§ How to complete this task:
Go through the entries below and report how many lines contain the string "Provide". Nothing but the number is wanted.

-------- Available data --------

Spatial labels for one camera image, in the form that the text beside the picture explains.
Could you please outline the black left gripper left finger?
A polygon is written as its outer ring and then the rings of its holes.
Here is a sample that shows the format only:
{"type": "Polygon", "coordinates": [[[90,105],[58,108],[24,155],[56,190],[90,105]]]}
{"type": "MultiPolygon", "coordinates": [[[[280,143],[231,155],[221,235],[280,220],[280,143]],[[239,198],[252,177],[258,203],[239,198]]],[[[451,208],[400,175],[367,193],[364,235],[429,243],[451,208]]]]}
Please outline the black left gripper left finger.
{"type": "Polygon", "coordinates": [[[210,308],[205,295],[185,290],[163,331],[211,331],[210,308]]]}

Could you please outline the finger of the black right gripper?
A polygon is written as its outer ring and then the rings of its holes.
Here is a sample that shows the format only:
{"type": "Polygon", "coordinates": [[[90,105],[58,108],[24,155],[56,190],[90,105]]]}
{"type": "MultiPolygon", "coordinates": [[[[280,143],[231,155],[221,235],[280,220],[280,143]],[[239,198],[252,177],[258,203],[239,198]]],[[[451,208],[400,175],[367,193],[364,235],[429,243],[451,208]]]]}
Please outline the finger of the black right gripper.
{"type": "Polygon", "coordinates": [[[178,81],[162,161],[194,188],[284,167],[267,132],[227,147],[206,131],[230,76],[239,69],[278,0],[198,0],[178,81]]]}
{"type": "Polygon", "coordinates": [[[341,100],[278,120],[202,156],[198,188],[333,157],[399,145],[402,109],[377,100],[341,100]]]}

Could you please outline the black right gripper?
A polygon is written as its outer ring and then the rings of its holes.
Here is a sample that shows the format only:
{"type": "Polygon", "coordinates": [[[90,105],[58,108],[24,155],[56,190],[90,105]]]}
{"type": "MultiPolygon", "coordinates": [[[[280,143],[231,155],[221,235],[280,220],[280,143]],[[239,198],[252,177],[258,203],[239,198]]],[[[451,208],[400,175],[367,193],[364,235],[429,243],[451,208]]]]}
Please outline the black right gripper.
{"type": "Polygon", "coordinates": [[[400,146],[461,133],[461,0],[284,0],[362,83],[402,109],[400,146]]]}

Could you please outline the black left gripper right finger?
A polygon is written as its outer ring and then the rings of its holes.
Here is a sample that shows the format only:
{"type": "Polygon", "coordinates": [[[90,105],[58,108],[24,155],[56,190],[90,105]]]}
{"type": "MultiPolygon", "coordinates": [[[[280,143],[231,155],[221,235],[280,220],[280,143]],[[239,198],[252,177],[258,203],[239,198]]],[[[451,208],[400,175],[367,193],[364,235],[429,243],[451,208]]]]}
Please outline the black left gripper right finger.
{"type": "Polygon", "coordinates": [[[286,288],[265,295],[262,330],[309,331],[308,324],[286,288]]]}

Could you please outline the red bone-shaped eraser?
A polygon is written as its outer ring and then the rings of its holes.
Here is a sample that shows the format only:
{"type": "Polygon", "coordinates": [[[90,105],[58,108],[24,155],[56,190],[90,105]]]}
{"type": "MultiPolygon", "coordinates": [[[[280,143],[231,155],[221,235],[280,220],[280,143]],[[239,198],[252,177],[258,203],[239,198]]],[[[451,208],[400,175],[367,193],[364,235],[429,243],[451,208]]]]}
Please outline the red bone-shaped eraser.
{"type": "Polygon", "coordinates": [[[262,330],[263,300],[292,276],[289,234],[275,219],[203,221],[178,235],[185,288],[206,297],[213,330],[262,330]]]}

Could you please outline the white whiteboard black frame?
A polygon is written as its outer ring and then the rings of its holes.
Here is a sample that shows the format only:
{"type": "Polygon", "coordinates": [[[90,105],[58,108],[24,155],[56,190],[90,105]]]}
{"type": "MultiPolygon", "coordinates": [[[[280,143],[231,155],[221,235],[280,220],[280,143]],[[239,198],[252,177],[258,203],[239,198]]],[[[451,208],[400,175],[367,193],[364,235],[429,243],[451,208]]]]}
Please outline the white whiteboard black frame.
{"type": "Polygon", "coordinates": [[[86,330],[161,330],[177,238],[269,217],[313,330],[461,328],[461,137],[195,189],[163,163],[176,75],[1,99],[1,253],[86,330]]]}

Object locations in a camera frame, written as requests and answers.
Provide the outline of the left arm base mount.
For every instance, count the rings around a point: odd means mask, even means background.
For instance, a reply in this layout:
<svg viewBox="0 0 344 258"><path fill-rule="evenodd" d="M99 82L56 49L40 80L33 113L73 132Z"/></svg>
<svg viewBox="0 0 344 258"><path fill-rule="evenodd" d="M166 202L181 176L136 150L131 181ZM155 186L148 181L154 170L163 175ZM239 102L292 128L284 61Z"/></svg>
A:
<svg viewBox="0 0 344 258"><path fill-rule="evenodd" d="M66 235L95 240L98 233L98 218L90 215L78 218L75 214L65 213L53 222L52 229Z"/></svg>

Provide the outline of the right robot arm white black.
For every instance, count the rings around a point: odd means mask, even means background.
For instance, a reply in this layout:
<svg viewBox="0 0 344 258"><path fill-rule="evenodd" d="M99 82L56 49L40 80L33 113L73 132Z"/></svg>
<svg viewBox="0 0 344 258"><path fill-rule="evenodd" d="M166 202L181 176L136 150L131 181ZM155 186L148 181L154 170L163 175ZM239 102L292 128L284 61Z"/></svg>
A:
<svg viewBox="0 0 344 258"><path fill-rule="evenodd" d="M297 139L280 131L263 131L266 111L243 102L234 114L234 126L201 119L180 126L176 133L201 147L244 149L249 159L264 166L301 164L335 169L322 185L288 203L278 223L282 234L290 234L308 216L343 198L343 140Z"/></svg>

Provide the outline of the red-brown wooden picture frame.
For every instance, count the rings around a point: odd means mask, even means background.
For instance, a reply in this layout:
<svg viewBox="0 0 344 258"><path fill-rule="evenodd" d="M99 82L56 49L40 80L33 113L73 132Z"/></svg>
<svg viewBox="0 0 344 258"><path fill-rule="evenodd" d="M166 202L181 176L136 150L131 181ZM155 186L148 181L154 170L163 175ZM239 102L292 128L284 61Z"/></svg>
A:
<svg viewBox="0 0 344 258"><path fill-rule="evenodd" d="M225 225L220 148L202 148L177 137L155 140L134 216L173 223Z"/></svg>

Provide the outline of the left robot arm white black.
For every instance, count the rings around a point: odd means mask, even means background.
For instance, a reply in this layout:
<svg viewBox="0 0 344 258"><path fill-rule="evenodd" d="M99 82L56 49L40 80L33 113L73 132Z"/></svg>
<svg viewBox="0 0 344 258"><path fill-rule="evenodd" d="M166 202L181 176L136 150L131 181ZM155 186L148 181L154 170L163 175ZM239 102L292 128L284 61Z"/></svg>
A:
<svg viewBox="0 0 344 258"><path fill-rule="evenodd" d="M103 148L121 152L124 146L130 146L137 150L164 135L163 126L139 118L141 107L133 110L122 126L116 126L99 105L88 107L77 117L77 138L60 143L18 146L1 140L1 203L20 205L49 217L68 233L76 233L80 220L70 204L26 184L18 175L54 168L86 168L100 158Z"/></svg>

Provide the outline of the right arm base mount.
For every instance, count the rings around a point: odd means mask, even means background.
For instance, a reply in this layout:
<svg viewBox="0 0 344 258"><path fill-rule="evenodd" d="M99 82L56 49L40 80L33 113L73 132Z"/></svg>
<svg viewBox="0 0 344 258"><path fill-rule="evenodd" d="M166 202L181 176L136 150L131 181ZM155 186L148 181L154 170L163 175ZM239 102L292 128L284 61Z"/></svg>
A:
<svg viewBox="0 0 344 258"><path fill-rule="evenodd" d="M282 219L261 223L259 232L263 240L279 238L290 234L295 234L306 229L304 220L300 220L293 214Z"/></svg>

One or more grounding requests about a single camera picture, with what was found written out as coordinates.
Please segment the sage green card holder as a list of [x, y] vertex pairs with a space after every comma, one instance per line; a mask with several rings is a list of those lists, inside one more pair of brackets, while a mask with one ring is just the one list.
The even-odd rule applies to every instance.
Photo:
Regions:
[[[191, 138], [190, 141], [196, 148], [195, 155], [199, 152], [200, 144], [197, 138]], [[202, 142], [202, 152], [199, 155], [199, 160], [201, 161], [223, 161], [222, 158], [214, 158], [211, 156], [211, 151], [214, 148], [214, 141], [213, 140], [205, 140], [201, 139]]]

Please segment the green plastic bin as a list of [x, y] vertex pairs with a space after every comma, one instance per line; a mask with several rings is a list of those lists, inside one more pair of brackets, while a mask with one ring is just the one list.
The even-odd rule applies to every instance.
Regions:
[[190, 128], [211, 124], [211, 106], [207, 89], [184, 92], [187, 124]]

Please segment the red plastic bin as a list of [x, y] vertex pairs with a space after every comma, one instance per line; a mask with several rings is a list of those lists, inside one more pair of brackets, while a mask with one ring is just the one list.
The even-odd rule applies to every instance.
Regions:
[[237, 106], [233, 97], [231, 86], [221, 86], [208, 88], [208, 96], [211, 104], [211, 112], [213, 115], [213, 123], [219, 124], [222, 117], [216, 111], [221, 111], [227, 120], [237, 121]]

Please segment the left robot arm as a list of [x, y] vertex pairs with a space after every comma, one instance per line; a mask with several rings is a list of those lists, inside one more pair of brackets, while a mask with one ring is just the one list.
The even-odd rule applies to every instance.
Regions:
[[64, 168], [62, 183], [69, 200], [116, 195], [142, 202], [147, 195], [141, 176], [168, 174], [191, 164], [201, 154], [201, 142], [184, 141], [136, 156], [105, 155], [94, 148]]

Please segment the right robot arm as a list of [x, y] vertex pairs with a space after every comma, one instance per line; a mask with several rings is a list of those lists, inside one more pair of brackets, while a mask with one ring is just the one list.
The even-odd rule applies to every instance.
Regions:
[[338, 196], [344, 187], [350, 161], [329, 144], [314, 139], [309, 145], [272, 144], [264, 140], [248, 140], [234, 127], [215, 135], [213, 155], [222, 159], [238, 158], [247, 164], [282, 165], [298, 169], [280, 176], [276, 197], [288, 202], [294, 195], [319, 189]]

--------

§ Response area:
5